Fish Health Inspectorate

Diseases of fish, crustaceans and molluscs

Like all animals, wild and farmed fish and shellfish experience disease problems. These may be broadly classified into infectious and non-infectious diseases. However, it is not always easy to make a strict division between these as non-infectious causes can stress fish and render them more susceptible to disease agents such as bacteria and viruses.

Fish and shellfish, unlike mammals, are cold-blooded animals and all their physiological processes, including their ability to mount an immune response to pathogens, are greatly influenced by water temperature. Similarly, the pathogens which affect fish are also influenced by water temperatures which means that diseases and diseases outbreaks are often seasonal in their occurrence which varies between diseases, some occurring during the colder winter months, with others predominantly occurring during the warm summer months.

Read more about some fish and shellfish diseases of particular significance in Scotland.

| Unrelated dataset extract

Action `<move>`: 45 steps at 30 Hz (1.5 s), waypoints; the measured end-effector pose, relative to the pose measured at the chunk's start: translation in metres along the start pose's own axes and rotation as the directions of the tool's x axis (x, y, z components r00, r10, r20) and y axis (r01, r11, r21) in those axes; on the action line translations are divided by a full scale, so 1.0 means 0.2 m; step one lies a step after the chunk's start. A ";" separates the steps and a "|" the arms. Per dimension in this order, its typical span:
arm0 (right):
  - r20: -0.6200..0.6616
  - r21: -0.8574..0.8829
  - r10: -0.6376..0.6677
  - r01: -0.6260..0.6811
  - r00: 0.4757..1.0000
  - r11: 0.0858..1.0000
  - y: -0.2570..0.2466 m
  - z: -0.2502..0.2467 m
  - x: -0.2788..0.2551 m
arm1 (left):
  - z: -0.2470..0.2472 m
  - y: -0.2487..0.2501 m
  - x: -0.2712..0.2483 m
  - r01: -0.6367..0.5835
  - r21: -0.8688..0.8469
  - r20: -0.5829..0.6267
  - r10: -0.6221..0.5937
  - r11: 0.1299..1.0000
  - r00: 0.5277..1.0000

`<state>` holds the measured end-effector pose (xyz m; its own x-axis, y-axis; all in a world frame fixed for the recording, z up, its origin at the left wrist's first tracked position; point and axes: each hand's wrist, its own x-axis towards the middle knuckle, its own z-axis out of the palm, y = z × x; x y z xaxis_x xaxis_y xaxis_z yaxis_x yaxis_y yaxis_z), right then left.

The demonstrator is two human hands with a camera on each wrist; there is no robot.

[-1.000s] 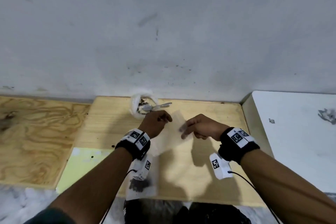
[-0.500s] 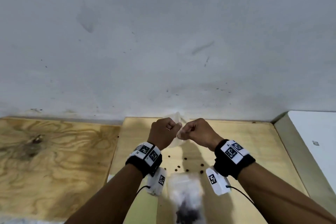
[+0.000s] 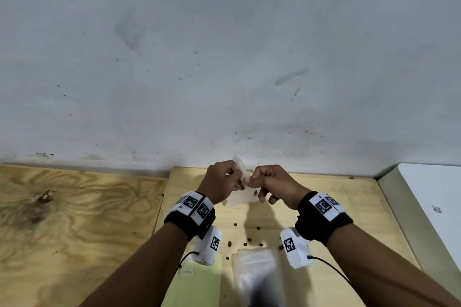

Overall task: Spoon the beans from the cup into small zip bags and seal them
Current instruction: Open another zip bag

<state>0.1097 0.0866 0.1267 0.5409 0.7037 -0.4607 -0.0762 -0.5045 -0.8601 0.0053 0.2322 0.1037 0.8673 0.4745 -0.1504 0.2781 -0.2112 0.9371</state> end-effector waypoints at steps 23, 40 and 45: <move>-0.018 -0.108 -0.202 0.199 0.979 0.974 0.02 -0.16 0.07 | 0.18 -0.04 0.05 -0.165 0.674 0.029 0.197 0.720 0.980; -0.146 -0.414 -0.235 0.157 0.961 0.897 0.13 -0.07 0.19 | 0.12 -0.11 0.03 -0.374 0.666 0.206 0.323 0.645 0.924; -0.072 -0.434 -0.186 0.137 0.980 0.891 0.14 -0.07 0.22 | 0.10 -0.14 0.05 -0.358 0.619 0.166 0.329 0.699 0.930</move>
<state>0.1438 0.0962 0.0850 0.6047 0.7472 -0.2758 0.3694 -0.5699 -0.7340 0.0139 0.2264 0.0691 0.9662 0.2300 0.1164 0.1396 -0.8465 0.5138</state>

Details of the listed diseases and their current status in Scotland

Red skin disease in wild fish 2019 summary

Reporting red skin disease in wild fish 2020

Disease Management Areas

Disease Management Areas were established in the Final Report of the Joint Government/Industry Working Group on Infectious Salmon Anaemia in January 2000, based on separation distances around active farms, taking into account tidal excursions and other epidemiological risk factors. Farms with overlapping separation distances will usually be within the same disease management area.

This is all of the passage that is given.